Sunday, June 30, 2024

 



Funereal Plots
Horror Cinema reviews

by
Matthew M. Bartlett



Stopmotion

Director – Robert Morgan

Writers – Robin King and Robert Morgan



I should like Stopmotion. I should love it. It should be my favorite movie of the year. It contains some fantastically spooky imagery. There are puppets made of meat. The writers clearly have a lot to say about creativity, creative control, and the muse, using puppetry as its motif and its metaphor. It has things to say about the connection between madness and creation. There is mutilation, there is Cronenbergian body horror. There seems to be a thematic connection to Thomas Ligotti, one of my favorite writers.

I’ve scratched my head plenty trying to figure out where it falls down for me.

Ella (Aisling Franciosi) is essentially chained to her ailing mother, helping her eat, helping her create her stop motion animated film. When her mother suffers a stroke that hospitalizes and kills her, Ella moves, with the help of her boyfriend, into an abandoned apartment that will be her home and studio. She runs into a young girl (Caoilinn Springall) who seems to be a free-floating entity with no family, no friends, no connection, and therefore no connection to reality.

The girl suggests, and then insists on, taking over the direction of Ella’s project. She introduces a simple plot of a young woman being visited by a monster three times—fairytale territory. She insists also on the change of the medium from clay to decaying flesh.

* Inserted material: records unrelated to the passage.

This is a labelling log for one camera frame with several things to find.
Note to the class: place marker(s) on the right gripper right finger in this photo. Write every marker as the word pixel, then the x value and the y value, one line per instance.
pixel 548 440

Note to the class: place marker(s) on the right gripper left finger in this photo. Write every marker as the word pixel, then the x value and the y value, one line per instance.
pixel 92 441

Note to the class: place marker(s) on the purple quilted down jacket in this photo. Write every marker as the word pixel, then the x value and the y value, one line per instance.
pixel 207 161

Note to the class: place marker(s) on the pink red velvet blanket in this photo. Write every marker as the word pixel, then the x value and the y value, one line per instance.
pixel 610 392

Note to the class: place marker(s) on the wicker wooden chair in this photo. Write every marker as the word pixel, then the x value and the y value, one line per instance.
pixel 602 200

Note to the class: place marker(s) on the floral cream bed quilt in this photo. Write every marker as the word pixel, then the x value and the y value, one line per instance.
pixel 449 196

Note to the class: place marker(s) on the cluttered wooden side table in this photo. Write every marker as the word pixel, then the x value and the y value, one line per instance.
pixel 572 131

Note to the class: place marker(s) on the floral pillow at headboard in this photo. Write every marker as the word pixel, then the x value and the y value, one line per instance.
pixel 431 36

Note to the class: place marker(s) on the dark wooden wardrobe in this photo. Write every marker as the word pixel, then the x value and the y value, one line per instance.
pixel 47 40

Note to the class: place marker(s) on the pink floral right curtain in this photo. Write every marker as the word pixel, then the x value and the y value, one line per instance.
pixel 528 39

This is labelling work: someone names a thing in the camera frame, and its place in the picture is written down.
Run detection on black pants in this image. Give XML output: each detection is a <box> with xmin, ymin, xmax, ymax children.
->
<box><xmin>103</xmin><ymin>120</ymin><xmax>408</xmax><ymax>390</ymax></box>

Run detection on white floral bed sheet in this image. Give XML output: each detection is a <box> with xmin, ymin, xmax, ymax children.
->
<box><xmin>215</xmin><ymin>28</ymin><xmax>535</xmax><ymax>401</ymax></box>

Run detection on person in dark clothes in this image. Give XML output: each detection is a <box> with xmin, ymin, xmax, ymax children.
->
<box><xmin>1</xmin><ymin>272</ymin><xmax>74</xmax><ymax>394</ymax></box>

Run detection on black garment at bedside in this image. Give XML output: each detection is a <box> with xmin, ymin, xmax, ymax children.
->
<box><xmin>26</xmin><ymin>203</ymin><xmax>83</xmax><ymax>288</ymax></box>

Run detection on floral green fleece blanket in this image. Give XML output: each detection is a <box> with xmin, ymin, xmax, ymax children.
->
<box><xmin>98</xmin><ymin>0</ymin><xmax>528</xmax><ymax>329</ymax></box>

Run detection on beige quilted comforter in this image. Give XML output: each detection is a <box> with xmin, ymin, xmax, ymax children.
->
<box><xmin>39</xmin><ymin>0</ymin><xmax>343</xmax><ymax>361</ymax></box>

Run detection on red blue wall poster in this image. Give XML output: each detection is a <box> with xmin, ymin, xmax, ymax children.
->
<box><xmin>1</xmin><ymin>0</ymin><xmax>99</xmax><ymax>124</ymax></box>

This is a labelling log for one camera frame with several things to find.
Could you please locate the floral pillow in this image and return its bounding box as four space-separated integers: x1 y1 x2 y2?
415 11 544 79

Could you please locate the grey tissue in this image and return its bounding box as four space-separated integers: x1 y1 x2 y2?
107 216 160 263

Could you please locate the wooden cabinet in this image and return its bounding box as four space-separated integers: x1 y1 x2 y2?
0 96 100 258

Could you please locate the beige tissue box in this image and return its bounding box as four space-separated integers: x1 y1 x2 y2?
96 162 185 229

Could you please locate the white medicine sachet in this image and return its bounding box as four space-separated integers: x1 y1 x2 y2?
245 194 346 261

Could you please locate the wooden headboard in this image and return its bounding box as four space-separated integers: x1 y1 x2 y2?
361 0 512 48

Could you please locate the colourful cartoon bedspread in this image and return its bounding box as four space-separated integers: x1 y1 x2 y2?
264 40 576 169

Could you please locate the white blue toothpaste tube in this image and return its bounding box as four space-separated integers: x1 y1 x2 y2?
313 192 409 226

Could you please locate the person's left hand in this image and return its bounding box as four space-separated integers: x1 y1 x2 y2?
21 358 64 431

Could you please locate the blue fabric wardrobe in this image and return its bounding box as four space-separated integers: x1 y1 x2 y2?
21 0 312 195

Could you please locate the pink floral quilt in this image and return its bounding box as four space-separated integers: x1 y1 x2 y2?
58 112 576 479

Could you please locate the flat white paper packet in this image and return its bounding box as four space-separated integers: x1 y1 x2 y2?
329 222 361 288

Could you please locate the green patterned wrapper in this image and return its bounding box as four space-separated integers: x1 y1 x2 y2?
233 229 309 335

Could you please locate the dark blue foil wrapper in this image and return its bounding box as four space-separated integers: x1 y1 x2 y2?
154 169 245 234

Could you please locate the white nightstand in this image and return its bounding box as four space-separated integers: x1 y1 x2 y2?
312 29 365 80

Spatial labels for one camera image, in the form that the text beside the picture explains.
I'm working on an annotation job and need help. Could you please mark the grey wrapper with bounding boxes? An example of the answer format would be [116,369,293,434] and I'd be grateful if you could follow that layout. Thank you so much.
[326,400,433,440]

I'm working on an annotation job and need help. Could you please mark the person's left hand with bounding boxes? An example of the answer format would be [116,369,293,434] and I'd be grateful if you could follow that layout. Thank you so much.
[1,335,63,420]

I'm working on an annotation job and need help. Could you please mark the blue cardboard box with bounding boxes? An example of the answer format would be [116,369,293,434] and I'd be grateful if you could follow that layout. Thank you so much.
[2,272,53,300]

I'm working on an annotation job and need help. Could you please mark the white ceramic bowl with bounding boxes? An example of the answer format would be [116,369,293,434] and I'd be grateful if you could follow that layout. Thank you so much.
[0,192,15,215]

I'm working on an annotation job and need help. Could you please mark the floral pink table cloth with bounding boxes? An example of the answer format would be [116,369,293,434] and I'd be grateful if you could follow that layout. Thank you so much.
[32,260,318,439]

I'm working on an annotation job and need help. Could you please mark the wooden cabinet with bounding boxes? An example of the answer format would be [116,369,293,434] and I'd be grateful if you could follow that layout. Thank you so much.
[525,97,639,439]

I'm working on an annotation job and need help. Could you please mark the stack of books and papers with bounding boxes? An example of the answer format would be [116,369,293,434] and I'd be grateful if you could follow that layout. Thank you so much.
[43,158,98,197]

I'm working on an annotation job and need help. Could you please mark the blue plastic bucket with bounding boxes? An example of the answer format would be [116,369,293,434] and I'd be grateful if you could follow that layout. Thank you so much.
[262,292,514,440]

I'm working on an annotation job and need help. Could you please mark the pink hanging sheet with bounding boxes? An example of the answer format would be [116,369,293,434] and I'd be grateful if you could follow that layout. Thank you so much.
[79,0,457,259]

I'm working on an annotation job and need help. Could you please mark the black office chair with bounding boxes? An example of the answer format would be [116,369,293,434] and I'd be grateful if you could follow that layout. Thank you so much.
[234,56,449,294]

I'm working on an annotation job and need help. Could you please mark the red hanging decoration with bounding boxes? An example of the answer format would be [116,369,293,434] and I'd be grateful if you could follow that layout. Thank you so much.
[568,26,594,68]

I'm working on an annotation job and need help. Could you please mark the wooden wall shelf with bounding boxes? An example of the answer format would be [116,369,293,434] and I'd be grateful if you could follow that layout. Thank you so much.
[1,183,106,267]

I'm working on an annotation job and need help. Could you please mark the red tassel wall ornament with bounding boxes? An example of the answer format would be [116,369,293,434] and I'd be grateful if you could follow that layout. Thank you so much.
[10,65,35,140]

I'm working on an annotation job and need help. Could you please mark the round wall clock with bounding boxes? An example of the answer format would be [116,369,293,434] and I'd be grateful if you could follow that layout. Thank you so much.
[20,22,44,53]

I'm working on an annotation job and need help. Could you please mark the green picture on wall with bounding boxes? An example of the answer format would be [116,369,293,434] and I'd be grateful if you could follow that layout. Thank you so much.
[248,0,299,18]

Ella’s friends pretend encouragement, but they hire her on not as an animator but as a glorified temp. Worse, they plagiarize her story. Her boyfriend is no help, caring mainly about his own creative work as a musician. As the film progresses, things get weirder, especially when a supposedly drug-induced hallucination straight from Ella’s mind encounters her in her room.

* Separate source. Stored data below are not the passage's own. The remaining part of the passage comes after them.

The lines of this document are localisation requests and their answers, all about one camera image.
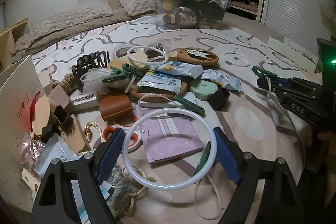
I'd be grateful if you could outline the white blue sachet packet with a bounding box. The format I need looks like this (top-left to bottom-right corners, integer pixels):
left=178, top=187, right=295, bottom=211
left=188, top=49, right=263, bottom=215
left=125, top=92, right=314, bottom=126
left=34, top=133, right=111, bottom=224

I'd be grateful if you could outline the cartoon bunny bed sheet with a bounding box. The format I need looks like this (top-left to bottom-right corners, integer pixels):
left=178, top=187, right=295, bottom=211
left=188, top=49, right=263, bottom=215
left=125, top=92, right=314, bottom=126
left=32, top=16, right=322, bottom=223

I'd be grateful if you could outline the clear plastic storage bin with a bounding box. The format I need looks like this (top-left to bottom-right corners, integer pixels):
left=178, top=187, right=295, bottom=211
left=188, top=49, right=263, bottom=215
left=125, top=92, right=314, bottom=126
left=153, top=0, right=229, bottom=30

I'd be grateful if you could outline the small white ring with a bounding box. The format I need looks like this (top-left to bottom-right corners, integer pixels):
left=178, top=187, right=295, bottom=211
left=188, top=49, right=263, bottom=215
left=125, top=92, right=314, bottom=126
left=126, top=45, right=169, bottom=67

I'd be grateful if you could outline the mint green tape measure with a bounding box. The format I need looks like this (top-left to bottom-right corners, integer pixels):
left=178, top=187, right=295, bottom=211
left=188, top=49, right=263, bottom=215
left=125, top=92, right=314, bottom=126
left=190, top=79, right=218, bottom=101

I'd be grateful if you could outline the wooden headboard shelf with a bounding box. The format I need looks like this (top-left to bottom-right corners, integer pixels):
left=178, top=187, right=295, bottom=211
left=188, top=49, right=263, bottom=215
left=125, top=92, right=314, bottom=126
left=0, top=18, right=29, bottom=71

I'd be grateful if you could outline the green clothes clip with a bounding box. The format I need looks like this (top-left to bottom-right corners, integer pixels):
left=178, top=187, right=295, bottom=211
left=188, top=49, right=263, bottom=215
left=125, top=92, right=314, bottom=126
left=252, top=66, right=278, bottom=80

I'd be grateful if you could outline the large white plastic ring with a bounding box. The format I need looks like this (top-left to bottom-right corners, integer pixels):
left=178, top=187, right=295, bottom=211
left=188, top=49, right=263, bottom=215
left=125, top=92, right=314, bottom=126
left=121, top=107, right=218, bottom=192

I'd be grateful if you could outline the white shoe box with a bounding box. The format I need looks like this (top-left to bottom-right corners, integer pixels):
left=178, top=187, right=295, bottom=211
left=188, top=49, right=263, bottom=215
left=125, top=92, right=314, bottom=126
left=0, top=56, right=45, bottom=213

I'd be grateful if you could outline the black square cup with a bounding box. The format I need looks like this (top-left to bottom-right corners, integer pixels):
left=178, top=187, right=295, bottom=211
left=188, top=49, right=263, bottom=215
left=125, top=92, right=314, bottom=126
left=207, top=87, right=230, bottom=111

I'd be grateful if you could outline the purple notebook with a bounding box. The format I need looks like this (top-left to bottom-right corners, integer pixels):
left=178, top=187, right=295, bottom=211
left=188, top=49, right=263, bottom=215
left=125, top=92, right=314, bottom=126
left=138, top=114, right=203, bottom=164

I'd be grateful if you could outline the clear flat ring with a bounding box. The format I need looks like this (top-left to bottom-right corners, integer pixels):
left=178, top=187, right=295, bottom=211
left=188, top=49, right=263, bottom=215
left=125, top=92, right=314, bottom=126
left=223, top=52, right=251, bottom=68

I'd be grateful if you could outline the right hand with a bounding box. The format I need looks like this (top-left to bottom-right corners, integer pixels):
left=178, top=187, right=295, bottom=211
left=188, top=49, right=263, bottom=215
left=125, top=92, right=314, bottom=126
left=306, top=128, right=335, bottom=160

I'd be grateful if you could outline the brown leather pouch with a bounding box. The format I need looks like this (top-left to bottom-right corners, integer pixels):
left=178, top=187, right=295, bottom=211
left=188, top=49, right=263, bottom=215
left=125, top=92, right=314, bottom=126
left=99, top=95, right=133, bottom=122

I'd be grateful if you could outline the panda cork coaster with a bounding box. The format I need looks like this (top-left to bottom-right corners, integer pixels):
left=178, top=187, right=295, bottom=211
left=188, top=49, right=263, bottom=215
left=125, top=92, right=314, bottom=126
left=177, top=48, right=219, bottom=66

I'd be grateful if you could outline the black hair claw clip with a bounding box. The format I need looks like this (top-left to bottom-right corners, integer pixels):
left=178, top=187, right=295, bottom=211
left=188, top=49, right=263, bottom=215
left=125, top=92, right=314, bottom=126
left=71, top=51, right=110, bottom=93

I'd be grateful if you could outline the green clip on ring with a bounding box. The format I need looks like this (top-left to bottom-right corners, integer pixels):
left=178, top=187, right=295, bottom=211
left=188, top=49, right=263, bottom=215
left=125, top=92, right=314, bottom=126
left=193, top=141, right=211, bottom=176

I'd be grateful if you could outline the blue brocade pouch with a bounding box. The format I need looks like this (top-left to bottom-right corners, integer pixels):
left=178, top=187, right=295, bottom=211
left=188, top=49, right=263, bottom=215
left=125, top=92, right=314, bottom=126
left=106, top=164, right=144, bottom=218

And for such a cerebral story, it ends in a bloodbath.

Stopmotion, as I’ve said, has a lot to say—but it’s a little muddled and unclear. I think my main issue with the movie is its direction. The story calls for oneiric, Lynchian direction rather than the straightforward, pedestrian way in which it’s presented (apart from one jarring, almost beautiful sequence with curious projections and a leering, looming clown puppet, that is).

There’s a lot to recommend in Stopmotion—my objections shouldn’t turn anyone away. I’ve watched it three times trying to figure out how I feel about it, and the fact that I felt it worth multiple viewings speaks well of it.